'Need solid, stable China-US partnership, better communication: Xi Jinping to Joe Biden
Speaking to Xi on a television screen from the White House, Biden highlighted the need to resolve high-stakes disagreements, particularly those over trade and Taiwan.
US President Joe Biden and Chinese President Xi Jinping began a virtual summit Monday to request improved communication between the superpowers and what Biden referred to as "guardrails" to avert war. Speaking to Xi on a television screen from the White House, Biden highlighted the need to resolve high-stakes disagreements, particularly those over trade and Taiwan. According to Biden, it is their job as leaders of China and the United States to guarantee that rivalry between our countries does not devolve into violence, whether intentional or unintentional. Simply said, this is a competition. He stated that they would have a "frank" talk.
Xi, speaking from Beijing, referred to Biden as "my old buddy" but stated that the enemies needed to work more closely together. He went on to say that they confront several problems jointly and that as the world's two largest economies and permanent members of the UN Security Council, China and the US must improve communication and collaboration. The two leaders had spoken on the phone twice since Biden's inauguration in January.

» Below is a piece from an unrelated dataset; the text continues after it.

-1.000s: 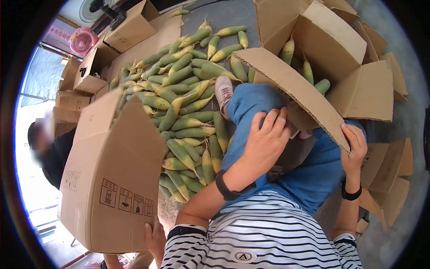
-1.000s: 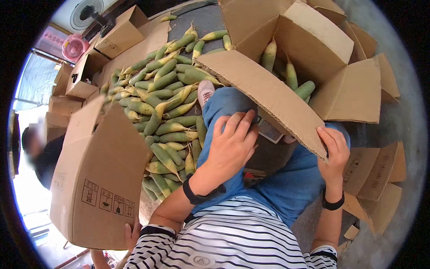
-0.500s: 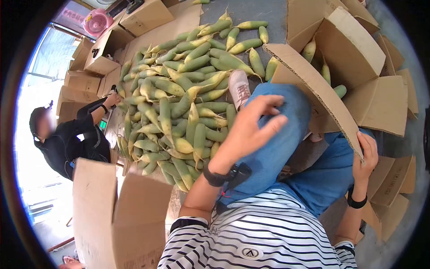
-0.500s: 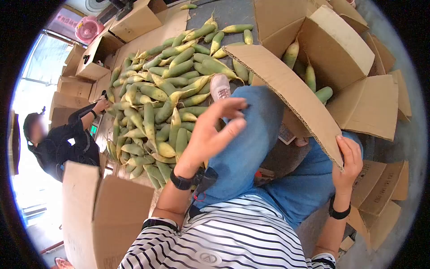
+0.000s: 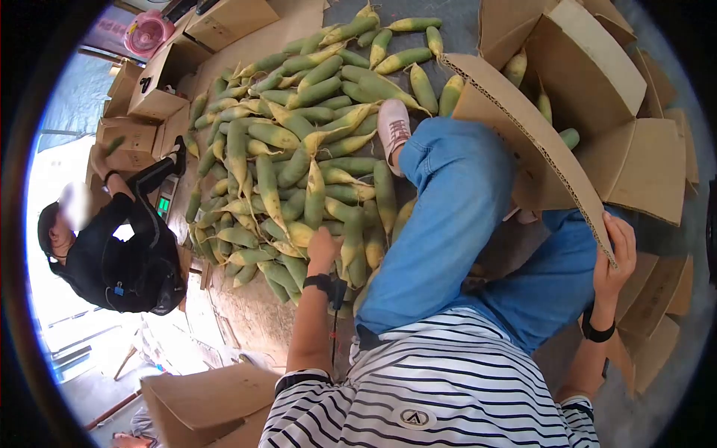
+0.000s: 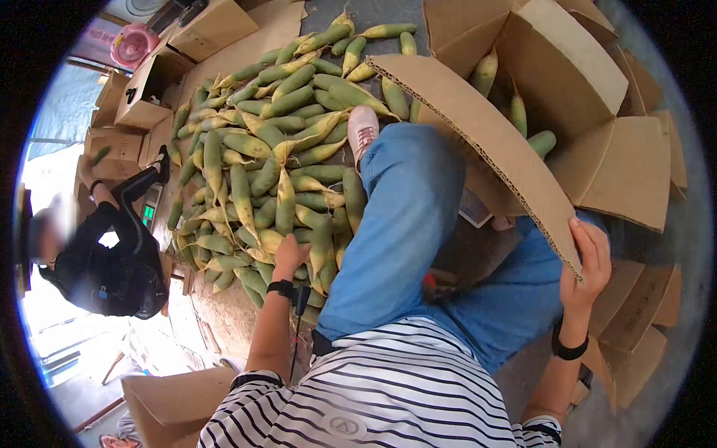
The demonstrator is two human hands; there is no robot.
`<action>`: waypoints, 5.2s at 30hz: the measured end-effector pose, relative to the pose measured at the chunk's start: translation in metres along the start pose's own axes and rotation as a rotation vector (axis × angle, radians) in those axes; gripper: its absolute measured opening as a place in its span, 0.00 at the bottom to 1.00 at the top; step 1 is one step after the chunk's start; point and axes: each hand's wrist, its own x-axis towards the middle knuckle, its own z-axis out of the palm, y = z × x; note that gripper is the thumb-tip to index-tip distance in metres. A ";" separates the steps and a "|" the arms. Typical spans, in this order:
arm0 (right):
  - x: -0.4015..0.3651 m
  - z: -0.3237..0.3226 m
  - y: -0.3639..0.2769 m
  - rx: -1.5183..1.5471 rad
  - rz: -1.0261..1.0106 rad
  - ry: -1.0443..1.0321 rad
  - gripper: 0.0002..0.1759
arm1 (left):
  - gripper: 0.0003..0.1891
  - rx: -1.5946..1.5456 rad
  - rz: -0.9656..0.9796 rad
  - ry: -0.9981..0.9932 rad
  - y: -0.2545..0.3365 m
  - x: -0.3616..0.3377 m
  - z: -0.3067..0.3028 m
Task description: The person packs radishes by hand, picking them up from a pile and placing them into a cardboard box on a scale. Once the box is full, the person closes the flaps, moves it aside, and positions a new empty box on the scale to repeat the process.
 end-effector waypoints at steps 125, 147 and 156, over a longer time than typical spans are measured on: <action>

Still, with Xi reluctant to go overseas due to the epidemic, an online video conference was the only option short of a face-to-face summit.

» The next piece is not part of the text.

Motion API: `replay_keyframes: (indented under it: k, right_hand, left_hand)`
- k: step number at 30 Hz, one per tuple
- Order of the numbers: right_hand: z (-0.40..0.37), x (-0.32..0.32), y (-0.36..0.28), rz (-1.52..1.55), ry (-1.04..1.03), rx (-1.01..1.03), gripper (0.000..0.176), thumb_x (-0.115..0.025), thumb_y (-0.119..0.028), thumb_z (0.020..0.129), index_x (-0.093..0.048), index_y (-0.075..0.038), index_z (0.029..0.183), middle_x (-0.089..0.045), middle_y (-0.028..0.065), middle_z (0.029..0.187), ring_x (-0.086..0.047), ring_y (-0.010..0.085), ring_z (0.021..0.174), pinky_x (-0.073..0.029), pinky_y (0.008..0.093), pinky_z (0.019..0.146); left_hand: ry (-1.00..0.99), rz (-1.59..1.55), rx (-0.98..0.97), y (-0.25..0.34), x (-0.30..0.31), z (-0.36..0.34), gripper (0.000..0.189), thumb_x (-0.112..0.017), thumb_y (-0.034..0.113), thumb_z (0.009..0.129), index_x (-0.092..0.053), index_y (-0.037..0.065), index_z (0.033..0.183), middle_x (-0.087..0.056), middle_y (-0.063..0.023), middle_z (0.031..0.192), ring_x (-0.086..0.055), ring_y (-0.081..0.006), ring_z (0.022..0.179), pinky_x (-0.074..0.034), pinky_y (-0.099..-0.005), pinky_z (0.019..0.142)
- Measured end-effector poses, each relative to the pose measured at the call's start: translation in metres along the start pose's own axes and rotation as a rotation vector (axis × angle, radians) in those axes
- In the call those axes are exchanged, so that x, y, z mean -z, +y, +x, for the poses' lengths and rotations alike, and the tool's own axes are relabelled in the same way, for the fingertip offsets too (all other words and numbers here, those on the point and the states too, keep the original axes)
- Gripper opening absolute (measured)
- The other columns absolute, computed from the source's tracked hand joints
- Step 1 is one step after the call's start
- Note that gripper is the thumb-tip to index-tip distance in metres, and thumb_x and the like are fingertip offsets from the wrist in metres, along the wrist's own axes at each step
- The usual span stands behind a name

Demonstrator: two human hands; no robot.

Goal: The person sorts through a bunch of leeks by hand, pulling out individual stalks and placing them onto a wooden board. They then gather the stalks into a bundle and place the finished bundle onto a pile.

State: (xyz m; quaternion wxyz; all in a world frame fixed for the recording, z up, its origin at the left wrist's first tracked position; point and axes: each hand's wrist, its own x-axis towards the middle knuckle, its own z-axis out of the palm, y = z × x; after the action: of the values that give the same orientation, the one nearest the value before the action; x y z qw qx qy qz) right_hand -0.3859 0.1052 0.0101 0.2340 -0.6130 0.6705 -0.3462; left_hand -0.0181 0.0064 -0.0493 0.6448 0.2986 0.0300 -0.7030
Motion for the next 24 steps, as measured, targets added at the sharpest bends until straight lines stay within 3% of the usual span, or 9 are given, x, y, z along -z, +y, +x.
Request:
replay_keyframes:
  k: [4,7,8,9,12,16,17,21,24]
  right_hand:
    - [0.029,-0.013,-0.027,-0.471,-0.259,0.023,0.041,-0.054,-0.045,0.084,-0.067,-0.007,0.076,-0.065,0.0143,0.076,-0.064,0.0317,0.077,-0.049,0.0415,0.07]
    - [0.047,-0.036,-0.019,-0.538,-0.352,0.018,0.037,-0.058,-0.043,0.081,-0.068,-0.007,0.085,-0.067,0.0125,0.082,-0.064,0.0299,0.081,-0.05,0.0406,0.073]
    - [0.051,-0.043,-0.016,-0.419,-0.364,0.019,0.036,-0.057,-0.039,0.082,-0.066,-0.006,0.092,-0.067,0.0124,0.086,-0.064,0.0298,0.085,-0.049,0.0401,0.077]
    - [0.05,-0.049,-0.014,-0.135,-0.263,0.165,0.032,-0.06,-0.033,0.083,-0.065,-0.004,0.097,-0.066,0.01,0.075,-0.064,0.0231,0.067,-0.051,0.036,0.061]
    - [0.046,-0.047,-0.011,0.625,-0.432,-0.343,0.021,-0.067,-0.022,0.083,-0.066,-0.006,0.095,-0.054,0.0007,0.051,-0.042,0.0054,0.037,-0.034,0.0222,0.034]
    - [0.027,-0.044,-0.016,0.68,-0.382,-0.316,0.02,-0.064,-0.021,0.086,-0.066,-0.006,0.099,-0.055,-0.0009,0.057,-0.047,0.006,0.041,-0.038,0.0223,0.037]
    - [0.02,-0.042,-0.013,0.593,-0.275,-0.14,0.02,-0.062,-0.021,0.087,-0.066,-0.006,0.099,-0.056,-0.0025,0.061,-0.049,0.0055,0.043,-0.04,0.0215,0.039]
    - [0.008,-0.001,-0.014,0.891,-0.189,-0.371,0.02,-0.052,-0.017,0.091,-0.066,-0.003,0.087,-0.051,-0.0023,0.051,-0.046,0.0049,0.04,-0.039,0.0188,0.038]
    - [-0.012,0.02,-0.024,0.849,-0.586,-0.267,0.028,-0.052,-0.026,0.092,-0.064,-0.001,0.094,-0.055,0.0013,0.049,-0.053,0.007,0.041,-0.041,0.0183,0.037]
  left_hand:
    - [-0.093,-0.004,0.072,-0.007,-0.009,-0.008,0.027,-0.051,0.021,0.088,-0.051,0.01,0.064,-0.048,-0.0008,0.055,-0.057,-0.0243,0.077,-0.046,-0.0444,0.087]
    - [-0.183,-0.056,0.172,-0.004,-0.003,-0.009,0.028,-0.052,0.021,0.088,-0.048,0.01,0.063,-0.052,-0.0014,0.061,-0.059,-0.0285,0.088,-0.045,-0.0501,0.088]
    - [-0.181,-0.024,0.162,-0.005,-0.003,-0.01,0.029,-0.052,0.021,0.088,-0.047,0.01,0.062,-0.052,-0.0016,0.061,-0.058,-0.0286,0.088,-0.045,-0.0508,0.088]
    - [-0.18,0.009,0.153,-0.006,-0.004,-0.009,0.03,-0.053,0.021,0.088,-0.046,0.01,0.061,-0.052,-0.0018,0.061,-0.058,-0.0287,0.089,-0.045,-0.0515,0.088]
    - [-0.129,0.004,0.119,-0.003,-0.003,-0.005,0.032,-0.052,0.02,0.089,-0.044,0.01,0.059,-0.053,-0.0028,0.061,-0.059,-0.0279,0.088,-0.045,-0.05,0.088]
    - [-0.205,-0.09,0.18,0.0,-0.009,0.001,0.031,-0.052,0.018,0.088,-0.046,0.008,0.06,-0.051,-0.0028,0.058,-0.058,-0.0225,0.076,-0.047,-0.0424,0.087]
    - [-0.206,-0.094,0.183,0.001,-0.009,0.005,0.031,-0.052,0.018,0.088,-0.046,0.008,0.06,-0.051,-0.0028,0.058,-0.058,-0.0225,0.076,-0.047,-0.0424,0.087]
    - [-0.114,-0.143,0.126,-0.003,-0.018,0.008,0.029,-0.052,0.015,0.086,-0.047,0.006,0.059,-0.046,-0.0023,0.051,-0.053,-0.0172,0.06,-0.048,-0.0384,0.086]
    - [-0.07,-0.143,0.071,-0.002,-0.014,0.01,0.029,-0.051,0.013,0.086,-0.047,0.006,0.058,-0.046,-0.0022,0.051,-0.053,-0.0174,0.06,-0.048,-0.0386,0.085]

The battle over Taiwan, a self-governing democracy claimed by China, has received the most attention in the conference's run-up. Biden's allies have framed the conference as a chance to help prevent tensions from rising. Both Biden and Xi stressed the need for their countries to cooperate on significant global challenges, like Covid-19 and climate change. Xi added that a solid and stable China-US partnership is required to protect a peaceful and stable world environment.

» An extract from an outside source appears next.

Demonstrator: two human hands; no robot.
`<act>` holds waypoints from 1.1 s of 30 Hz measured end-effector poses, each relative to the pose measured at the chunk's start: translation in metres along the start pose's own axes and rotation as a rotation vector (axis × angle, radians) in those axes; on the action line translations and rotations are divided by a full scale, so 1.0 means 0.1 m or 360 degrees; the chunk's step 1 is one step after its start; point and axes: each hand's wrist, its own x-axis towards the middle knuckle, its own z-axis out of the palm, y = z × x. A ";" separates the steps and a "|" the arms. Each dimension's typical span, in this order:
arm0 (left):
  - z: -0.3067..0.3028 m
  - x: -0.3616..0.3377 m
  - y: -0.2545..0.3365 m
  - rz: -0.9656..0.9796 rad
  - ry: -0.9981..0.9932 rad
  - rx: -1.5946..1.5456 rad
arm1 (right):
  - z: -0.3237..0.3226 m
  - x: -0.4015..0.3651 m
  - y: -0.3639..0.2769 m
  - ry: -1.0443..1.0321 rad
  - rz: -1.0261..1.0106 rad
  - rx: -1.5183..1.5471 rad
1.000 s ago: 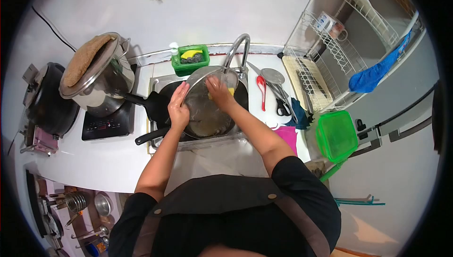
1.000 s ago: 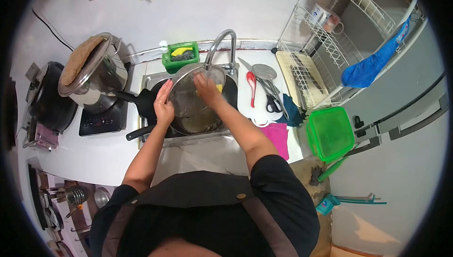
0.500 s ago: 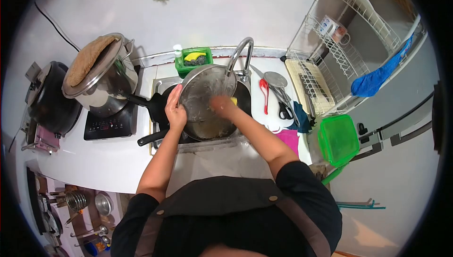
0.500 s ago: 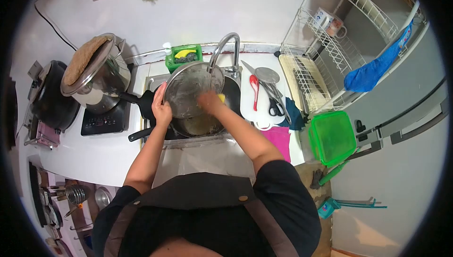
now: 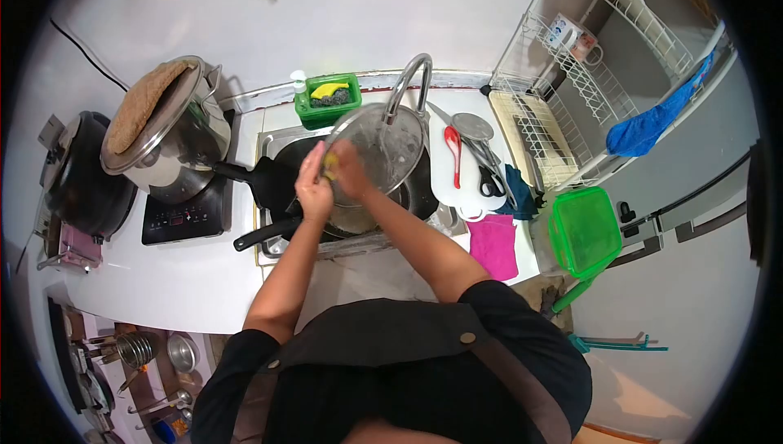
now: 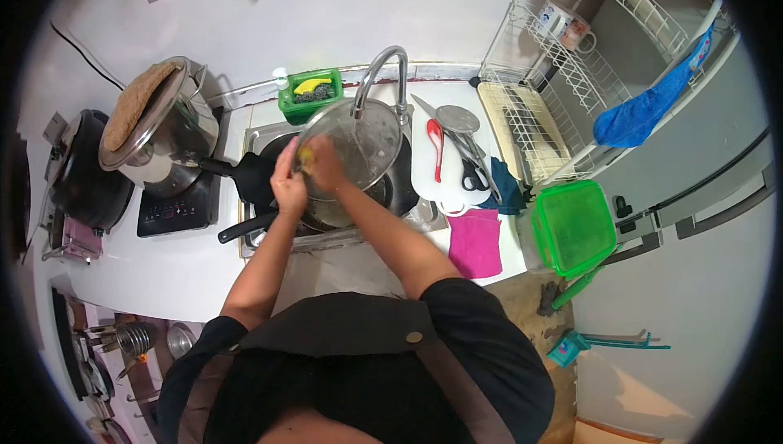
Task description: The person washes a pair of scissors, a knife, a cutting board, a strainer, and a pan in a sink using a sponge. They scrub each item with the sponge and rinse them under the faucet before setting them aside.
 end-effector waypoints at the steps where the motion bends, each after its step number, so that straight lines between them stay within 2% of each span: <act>1: -0.07 0.05 -0.02 -0.0045 0.0061 -0.0141 | -0.10 -0.05 -0.14 -0.0176 -0.0524 0.0211; 2: -0.14 0.08 -0.08 -0.0078 0.0087 -0.0196 | -0.19 -0.11 -0.10 -0.0324 -0.0673 0.0032; 3: -0.19 0.08 -0.14 -0.0110 0.0115 -0.0250 | -0.32 -0.07 0.00 -0.0330 -0.0676 0.0039; 5: -0.29 0.07 -0.13 -0.0054 0.0088 -0.0138 | -0.53 0.05 0.27 -0.1461 -0.0486 -0.0625; 6: -0.32 0.06 -0.13 -0.0013 0.0070 -0.0053 | -0.58 0.05 0.29 -0.1461 -0.0485 -0.0626; 8: -0.31 0.08 -0.13 0.0029 0.0067 0.0022 | -0.77 0.22 0.05 -0.0610 -0.0599 -0.0637; 12: -0.25 0.00 -0.08 0.0036 0.0053 -0.0020 | -0.76 0.34 -0.24 -0.0417 -0.0465 -0.0880; 14: -0.20 0.02 0.03 0.0092 0.0096 -0.0073 | -0.68 0.24 -0.14 -0.0108 -0.0626 -0.1297; 15: -0.20 0.05 0.06 0.0103 0.0098 -0.0075 | -0.62 0.18 -0.09 -0.0099 -0.0632 -0.1300; 17: -0.19 0.06 0.09 0.0187 0.0078 0.0086 | -0.44 -0.05 0.09 -0.0225 -0.0153 -0.0971; 18: -0.18 0.04 0.07 0.0172 0.0095 0.0101 | -0.34 -0.20 0.18 -0.0230 -0.0158 -0.0967; 20: -0.18 0.00 -0.04 0.0228 0.0116 0.0152 | -0.25 -0.36 0.17 -0.0560 0.0057 -0.0363; 21: -0.20 -0.01 -0.09 0.0286 0.0131 0.0200 | -0.24 -0.41 0.19 -0.0555 0.0060 -0.0360; 23: -0.27 -0.02 -0.18 0.0339 0.0041 0.0249 | -0.46 -0.26 -0.19 -0.1591 0.0402 -0.0352; 24: -0.28 -0.02 -0.20 0.0391 -0.0045 0.0295 | -0.57 -0.14 -0.32 -0.1592 0.0401 -0.0352; 26: -0.28 -0.01 -0.14 0.0267 -0.0008 0.0253 | -0.73 0.13 -0.37 -0.0577 0.0383 -0.0628; 27: -0.28 -0.01 -0.11 0.0146 0.0022 0.0212 | -0.73 0.21 -0.35 -0.0581 0.0390 -0.0629; 29: -0.18 -0.01 -0.11 0.0152 0.0072 0.0145 | -0.67 0.36 -0.30 0.0516 0.0422 -0.0171; 31: -0.03 -0.02 -0.06 -0.0154 0.0067 -0.0202 | -0.45 0.35 -0.34 0.0551 0.0335 -0.0117; 33: 0.00 0.03 -0.05 -0.0090 0.0004 -0.0140 | -0.25 0.24 -0.28 0.0572 0.0236 -0.0054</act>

Relations between the superpowers deteriorated during Donald Trump's administration, when he initiated a trade war with China while criticising Beijing's reaction to an international investigation into the origins of the Covid epidemic in the Chinese city of Wuhan. Biden has reframed the conflict in a broader sense as a conflict between democracy and authoritarianism. He received a lift on Monday when he signed a $1.2 trillion infrastructure bill into law, the largest of its type in more than a half-century. Biden sees the programme as a critical step toward catching up with years of heavy Chinese government investment, demonstrating that democracies can compete.
In recent years, China has increased military activity near Taiwan, with a record number of jets breaching into the island's air defence zone in October. The US said it supports Taiwan's self-defence but is unsure if it will act directly to assist. Xi hasn't left China in over two years, and Biden chastised him for missing the recent COP26 climate meeting in Glasgow and the G20 summit in Rome.